The company does make some threat intelligence public. After tech firms beginning with Facebook disclosed their takedowns of accounts they linked to Iran, FireEye posted a 38-page report on its website, detailing its work.

“When we put something out publicly like this, it’s certainly to warn and equip the security community, but also the public,” Joyce said.

In the spotlight

Facebook and Google, in their public statements about the takedowns, shared credit with FireEye, fueling a publicity bonanza for the firm. Joyce said FireEye had “definitely seen a pick-up” in its intelligence business since August, though she declined to say by how much. FireEye isn’t profitable due to slowing growth in other services it offers. It reported a net loss of $304 million last year.

FireEye said its employees have drawn on experience looking into “hacktivists” — ideologically driven hackers such as the group Anonymous whose tactics, the company said, foreshadowed what Russians did in the United States during the 2016 presidential election when they disseminated stolen emails through online personas such as DC Leaks.

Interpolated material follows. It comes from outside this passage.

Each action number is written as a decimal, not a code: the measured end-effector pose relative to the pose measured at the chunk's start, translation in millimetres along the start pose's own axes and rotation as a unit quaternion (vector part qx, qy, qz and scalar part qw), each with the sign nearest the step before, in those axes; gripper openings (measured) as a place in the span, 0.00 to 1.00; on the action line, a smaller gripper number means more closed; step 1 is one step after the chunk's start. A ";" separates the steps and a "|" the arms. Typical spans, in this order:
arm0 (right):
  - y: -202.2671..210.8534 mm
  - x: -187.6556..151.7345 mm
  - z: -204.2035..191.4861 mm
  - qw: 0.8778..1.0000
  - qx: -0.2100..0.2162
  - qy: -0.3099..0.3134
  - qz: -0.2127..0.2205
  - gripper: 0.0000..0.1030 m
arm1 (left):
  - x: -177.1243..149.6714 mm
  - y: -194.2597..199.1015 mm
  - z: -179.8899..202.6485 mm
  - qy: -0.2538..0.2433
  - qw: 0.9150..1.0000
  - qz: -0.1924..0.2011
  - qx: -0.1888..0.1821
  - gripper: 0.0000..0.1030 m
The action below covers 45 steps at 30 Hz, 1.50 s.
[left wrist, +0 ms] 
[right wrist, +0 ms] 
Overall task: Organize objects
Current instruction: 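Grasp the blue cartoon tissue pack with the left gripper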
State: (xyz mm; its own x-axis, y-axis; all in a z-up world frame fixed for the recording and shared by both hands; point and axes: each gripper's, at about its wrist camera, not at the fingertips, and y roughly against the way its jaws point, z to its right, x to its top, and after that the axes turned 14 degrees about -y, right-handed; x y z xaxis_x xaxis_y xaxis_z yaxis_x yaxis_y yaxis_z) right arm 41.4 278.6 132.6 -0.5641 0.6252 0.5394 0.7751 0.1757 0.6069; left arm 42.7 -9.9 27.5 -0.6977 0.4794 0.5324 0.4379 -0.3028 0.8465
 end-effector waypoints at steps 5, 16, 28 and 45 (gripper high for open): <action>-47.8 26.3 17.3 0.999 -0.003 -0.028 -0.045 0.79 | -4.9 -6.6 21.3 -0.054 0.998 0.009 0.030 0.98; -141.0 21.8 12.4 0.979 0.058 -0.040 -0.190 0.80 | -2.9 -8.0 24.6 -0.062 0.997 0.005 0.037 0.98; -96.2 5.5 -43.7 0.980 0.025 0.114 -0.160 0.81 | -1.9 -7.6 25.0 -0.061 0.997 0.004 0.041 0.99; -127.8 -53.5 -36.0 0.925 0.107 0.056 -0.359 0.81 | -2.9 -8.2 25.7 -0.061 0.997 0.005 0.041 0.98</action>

Besides Facebook and Google, FireEye serves an array of clients with services often unrelated to information warfare, such as investigating breaches. The Defense Department and the Securities and Exchange Commission are clients. Bloomberg Businessweek reported in 2014 that the CIA had been a client, and one of FireEye’s early investors was In-Q-Tel, an investment firm whose partners include the CIA and other intelligence agencies.

FireEye’s work on the broader rise of private intelligence services have caused concern among some privacy advocates, who say these companies could turn their methods on domestic American subjects, quelling dissent on behalf of powerful clients while escaping strict oversight.

“There’s no accountability there, except to the company and its shareholders,” said Cooper Quintin, a senior staff technologist at the Electronic Frontier Foundation.

FireEye said its focus is the subterfuge carried out by governments, not local protests.

“We specialize in identifying inauthentic accounts and online behavior, tied to nation-states, that is intended to surreptitiously manipulate target audiences for geopolitical purposes,” the company said in a statement.